3-dimensional looping mediated by CTCF and ncRNA at the Ig loci

The very large Ig and TCR loci have to undergo contraction via the formation of multiple loops to bring the enormous megabase V loci near the small (D)J loci to facilitate effective recombination to V genes throughout the locus. This locus contraction occurs at the specific stage of B or T cell differentiation at which that locus is undergoing V(D)J rearrangement. Since the insulator-binding protein CTCF has been demonstrated to mediate long-distance chromosomal looping, we hypothesized that CTCF would be a good candidate for being involved in the multi-looped rosette-like structure of Ig and TCR loci. We demonstrated by ChIP-seq that there were many CTCF sites bound throughout all of the large Ig and TCR loci, primarily in the V region part of the loci. Furthermore, we showed that cohesin was bound to CTCF at these sites primarily in a lineage-specific and stage-specific manner. To assess whether these sites are involved in the 3D structure of the Igh locus, we performed 3D-FISH after knockdown of CTCF in pro-B cells, and we showed that CTCF did result in a decrease in locus contraction, although not as completely as deficiency in the transcription factor YY1. In addition, by 3C (chromosome conformation capture) we determined that a CTCF-mediated loop is present containing the DH and JH genes, as well as the intronic enhancer. This CTCF/cohesin loop thus creates a domain in which DJ rearrangement can occur in a physically separate compartment from the large VH locus. We have analyzed CTCF binding at the other large receptor loci, and have shown that some CTCF is bound in a lineage and stage-specific manner in the antigen receptor loci, while other CTCF sites display more general binding patterns.  We are deleting several CTCF sites which we hypothesize are influencing the structure of the Igk locus, and we are determining how their absence affects the resulting repertoire in a cell line in which we can induce Igk rearrangement. 

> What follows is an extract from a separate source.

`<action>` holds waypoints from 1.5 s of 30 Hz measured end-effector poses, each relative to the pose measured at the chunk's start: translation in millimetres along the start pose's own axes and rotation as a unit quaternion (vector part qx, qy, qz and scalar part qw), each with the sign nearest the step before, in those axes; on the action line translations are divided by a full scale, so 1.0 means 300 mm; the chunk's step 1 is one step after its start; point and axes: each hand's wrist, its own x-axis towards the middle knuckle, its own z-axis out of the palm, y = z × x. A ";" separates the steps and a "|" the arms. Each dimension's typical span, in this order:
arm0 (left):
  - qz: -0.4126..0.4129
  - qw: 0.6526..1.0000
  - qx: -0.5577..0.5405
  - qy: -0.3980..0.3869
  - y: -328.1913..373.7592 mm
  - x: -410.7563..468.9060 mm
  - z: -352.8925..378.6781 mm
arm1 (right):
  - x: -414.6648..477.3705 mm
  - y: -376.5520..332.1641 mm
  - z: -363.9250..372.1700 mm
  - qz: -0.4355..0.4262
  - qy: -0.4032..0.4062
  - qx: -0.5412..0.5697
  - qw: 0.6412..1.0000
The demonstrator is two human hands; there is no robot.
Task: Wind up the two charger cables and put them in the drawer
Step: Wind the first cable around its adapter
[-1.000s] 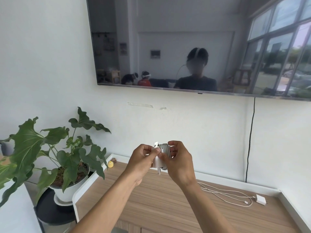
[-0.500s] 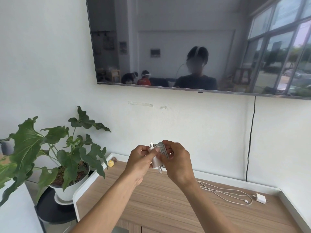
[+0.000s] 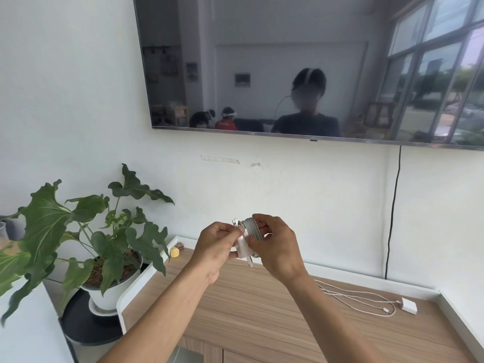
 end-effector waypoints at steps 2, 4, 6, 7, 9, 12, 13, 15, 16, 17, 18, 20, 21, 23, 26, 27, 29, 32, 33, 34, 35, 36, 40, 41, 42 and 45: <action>0.011 1.000 0.020 0.010 0.008 0.001 -0.003 | 0.003 0.001 0.003 0.009 -0.002 0.022 1.000; 0.020 0.999 0.030 0.018 0.012 0.000 -0.005 | 0.006 -0.001 0.005 0.018 -0.005 0.043 0.999; 0.025 0.999 0.027 0.022 0.011 0.000 -0.009 | 0.007 -0.005 0.007 0.019 -0.011 0.042 0.999; 0.027 0.999 0.026 0.023 0.010 0.000 -0.011 | 0.008 -0.008 0.008 0.019 -0.013 0.039 0.999; 0.031 0.999 0.025 0.018 0.011 -0.002 -0.016 | 0.011 -0.012 0.011 0.021 -0.013 0.039 0.999; 0.047 0.999 0.016 0.001 0.012 -0.006 -0.024 | 0.012 -0.018 0.018 0.012 -0.011 0.023 1.000; 0.052 0.999 0.012 -0.002 0.013 -0.007 -0.026 | 0.013 -0.020 0.021 0.005 -0.009 0.017 1.000; 0.061 0.998 0.009 -0.002 0.015 -0.004 -0.027 | 0.012 -0.022 0.023 -0.009 -0.001 0.016 1.000; 0.065 0.998 0.010 -0.001 0.016 -0.001 -0.027 | 0.011 -0.022 0.024 -0.017 0.003 0.016 1.000; 0.067 0.998 0.011 0.000 0.018 0.003 -0.026 | 0.010 -0.022 0.025 -0.025 0.008 0.013 1.000; 0.070 0.997 0.013 0.003 0.019 0.005 -0.025 | 0.009 -0.022 0.028 -0.032 0.014 0.010 0.999; 0.079 0.997 0.015 0.006 0.019 0.008 -0.019 | 0.006 -0.020 0.035 -0.041 0.025 0.005 0.999; 0.085 0.996 0.016 0.008 0.018 0.009 -0.016 | 0.004 -0.020 0.039 -0.043 0.029 0.003 0.999; 0.094 0.995 0.017 0.014 0.011 0.009 -0.012 | 0.000 -0.021 0.044 -0.045 0.033 -0.005 0.998; 0.105 0.994 0.021 0.022 0.004 0.005 -0.009 | -0.002 -0.023 0.039 -0.058 0.025 -0.013 0.998; 0.109 0.994 0.019 0.025 0.002 0.004 -0.008 | -0.002 -0.023 0.035 -0.068 0.023 -0.020 0.997; 0.114 0.993 0.018 0.028 0.000 0.002 -0.006 | 0.001 -0.020 0.028 -0.080 0.023 -0.039 0.996; 0.107 0.993 0.032 0.027 -0.013 0.006 -0.010 | 0.007 -0.012 0.024 -0.074 0.021 -0.063 0.995; 0.103 0.994 0.033 0.021 -0.016 0.007 -0.013 | 0.009 -0.008 0.024 -0.068 0.019 -0.069 0.995; 0.099 0.995 0.031 0.012 -0.018 0.006 -0.014 | 0.011 -0.007 0.023 -0.062 0.017 -0.073 0.995; 0.094 0.995 0.027 0.005 -0.018 0.006 -0.015 | 0.012 -0.004 0.023 -0.055 0.016 -0.076 0.995; 0.089 0.996 0.023 0.000 -0.019 0.006 -0.013 | 0.013 -0.004 0.025 -0.050 0.017 -0.079 0.995; 0.079 0.997 0.014 0.004 -0.014 0.004 0.007 | 0.008 -0.014 0.042 -0.048 0.053 -0.105 0.992; 0.076 0.997 0.011 0.006 -0.010 0.004 0.011 | 0.007 -0.015 0.045 -0.053 0.058 -0.114 0.990; 0.071 0.997 0.004 0.005 -0.005 0.002 0.013 | 0.006 -0.013 0.046 -0.059 0.057 -0.123 0.989; 0.056 0.998 -0.018 0.005 0.004 -0.006 0.014 | 0.005 0.001 0.048 -0.080 0.045 -0.149 0.985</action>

We have also performed the first RNA-seq on pro-B cells to determine the complete transcriptional profile of the germline transcription (non-coding RNA) throughout the Igh locus.  By chromosome conformation capture (3C), we have demonstrated that regions of high transcription interact directly with the Eμ enhancer, the promoter of the strong Iμ non-coding RNA. We hypothesize the act of transcription brings V gene promoters throughout the Ig locus to the same transcription factory as Iμ which is adjacent to the DJ rearrangement to which one V gene will ultimately rearrange. We propose that a different subset of V gene promoters and intergenic regions will produce ncRNA in each pro-B cell at any given moment, and that this dynamic and stochastic juxtapositioning of ncRNA transcribed regions and the DJ rearrangement will result in a diverse set of V genes used in Igh rearrangement.  To definitively assess the role of ncRNA of individual V genes in accessibility for rearrangement, we are deleting promoters of V genes and determining the ability of the promoter-less V genes to undergo rearrangement.